To be very explicit, here is a complete example of "misbehavior"for me. It assumes s is bound to some sound, it need not be a 100 Hz wave, the chirp that Steve used will do. (Incidentally I changed (s-rest (get-duration 1)) to (s-rest 1) which is more correct to leave the length of selection unchanged.) And again, reverse the sequence of the three summands and the result is more as expected.
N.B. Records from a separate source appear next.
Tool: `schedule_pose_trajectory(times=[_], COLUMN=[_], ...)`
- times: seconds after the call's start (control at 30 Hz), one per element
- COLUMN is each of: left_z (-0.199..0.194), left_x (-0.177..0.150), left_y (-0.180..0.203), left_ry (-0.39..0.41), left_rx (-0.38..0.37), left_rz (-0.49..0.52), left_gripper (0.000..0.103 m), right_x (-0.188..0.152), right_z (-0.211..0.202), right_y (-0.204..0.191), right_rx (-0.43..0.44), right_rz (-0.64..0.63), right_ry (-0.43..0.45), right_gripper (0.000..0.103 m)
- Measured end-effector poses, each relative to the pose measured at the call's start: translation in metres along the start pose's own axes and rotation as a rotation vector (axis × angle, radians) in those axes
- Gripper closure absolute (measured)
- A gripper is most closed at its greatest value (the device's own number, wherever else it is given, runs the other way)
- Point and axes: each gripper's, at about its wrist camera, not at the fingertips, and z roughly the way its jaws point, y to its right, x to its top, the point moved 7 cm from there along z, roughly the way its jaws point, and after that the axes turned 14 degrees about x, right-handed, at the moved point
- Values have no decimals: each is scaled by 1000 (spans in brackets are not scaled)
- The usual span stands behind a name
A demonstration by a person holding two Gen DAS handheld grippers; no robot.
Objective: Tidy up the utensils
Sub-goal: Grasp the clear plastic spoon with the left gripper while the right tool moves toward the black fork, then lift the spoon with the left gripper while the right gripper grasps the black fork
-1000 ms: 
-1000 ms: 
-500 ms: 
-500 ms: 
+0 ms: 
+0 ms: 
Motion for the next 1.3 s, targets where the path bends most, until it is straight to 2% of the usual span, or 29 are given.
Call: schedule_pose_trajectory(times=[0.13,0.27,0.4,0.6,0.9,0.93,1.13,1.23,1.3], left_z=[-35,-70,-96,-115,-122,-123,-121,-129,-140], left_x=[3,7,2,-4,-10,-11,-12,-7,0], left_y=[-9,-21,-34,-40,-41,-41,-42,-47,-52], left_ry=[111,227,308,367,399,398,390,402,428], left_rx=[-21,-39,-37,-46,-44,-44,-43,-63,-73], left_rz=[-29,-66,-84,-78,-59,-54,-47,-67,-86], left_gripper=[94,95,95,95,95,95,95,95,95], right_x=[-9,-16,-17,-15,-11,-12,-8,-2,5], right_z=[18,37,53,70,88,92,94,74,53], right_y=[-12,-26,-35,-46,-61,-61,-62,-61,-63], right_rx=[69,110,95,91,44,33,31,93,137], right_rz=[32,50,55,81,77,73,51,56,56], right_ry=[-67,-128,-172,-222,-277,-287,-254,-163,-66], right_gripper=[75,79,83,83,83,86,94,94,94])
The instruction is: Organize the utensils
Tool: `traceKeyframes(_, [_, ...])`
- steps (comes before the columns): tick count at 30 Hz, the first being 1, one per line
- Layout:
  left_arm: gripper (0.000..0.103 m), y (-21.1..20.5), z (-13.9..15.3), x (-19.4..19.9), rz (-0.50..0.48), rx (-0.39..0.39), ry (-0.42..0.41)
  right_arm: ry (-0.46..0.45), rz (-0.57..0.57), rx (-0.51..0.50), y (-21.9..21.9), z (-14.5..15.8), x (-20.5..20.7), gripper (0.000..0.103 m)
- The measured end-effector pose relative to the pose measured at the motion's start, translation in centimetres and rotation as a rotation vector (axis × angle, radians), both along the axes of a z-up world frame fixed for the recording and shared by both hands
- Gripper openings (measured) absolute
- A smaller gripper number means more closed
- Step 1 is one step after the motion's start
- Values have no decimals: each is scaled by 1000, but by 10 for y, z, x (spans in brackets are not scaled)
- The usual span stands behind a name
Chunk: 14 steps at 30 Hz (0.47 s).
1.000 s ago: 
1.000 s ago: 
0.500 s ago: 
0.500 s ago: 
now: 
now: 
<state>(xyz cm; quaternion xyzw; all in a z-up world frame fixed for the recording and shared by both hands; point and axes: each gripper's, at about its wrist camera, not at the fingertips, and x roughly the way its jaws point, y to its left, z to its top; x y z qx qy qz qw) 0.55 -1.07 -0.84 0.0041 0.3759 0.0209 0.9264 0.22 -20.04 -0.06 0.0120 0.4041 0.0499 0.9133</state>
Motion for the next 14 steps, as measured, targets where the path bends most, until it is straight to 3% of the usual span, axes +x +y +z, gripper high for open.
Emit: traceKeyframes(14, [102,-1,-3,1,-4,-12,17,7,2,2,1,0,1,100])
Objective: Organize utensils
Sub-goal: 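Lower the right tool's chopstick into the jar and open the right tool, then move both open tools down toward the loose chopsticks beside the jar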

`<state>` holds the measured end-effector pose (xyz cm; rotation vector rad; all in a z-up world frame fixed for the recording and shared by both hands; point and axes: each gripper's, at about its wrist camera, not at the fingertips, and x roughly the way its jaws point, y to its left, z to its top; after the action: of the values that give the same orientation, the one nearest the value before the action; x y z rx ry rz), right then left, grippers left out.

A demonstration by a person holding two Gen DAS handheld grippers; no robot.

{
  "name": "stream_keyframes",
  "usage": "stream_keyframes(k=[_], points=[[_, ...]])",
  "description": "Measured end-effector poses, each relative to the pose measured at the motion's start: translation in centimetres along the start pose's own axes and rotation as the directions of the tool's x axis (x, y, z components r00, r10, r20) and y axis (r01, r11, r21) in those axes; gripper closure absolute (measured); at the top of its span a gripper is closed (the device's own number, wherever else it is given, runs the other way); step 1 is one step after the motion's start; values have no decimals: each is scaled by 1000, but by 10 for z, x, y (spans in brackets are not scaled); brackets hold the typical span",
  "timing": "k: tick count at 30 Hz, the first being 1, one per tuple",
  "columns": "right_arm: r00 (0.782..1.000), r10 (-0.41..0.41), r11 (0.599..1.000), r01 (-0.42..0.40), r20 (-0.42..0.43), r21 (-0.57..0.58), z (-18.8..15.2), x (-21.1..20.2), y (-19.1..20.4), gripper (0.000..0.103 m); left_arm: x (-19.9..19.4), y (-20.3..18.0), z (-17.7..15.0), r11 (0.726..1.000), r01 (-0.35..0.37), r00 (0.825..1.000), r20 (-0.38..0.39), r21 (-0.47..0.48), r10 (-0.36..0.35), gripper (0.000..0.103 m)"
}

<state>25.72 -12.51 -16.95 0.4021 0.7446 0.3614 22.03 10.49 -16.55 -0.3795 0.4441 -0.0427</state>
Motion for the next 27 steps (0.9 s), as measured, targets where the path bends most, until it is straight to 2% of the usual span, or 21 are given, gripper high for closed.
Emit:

        (defun extract-global (snd start end)
          (let* ((t0 (snd-t0 snd))
            (result
             (snd-xform snd (snd-srate snd) 0 (- start t0) (- end t0) 1.0)))
            result))

    (let* (

    (s1 (extract-global s 0.5 0.51))
    (s2 (extract-global s 0.6 0.61))
    (s3 (extract-global s 0.7 0.71))

    (t1 (shift-time s1 0.1))
    (t2 (shift-time s2 0.2))
    (t3 (shift-time s3 0.3))

    (result (sum t3 t2 t1))


    ) (sum result (s-rest 1)))

Thanks for the clarifications – in fact, I did shift s1, s2, and s3 by different time amounts and summed t1 t2 t3 in different orders; in fact, just for the record, here’s the code I ran in the NyquistIDE:

(setf s (scale 0.25 (hzosc 100)))

(defun extract-global (snd start end)
  (let* ((t0 (snd-t0 snd))
         (result
          (snd-xform snd (snd-srate snd) 0 
                     (- start t0) (- end t0) 1.0)))
    result))


(defun test ()
  (let* ((s1 (extract-global s 0.5 0.51))
         (s2 (extract-global s 0.6 0.61))
         (s3 (extract-global s 0.7 0.71))
         (t1 (shift-time s1 0.1))
         (t2 (shift-time s2 0.2))
         (t3 (shift-time s3 0.3))
         (result (sum t3 t2 t1)))
     (sum result (s-rest (get-duration 1)))))

(s-plot (test) 0.4)

I was about to speculate on what’s happening, but I think the right thing is to really figure it out and either fix the implementation or the documentation (or discover something we’ve overlooked and that Nyquist and Audacity are doing the right thing).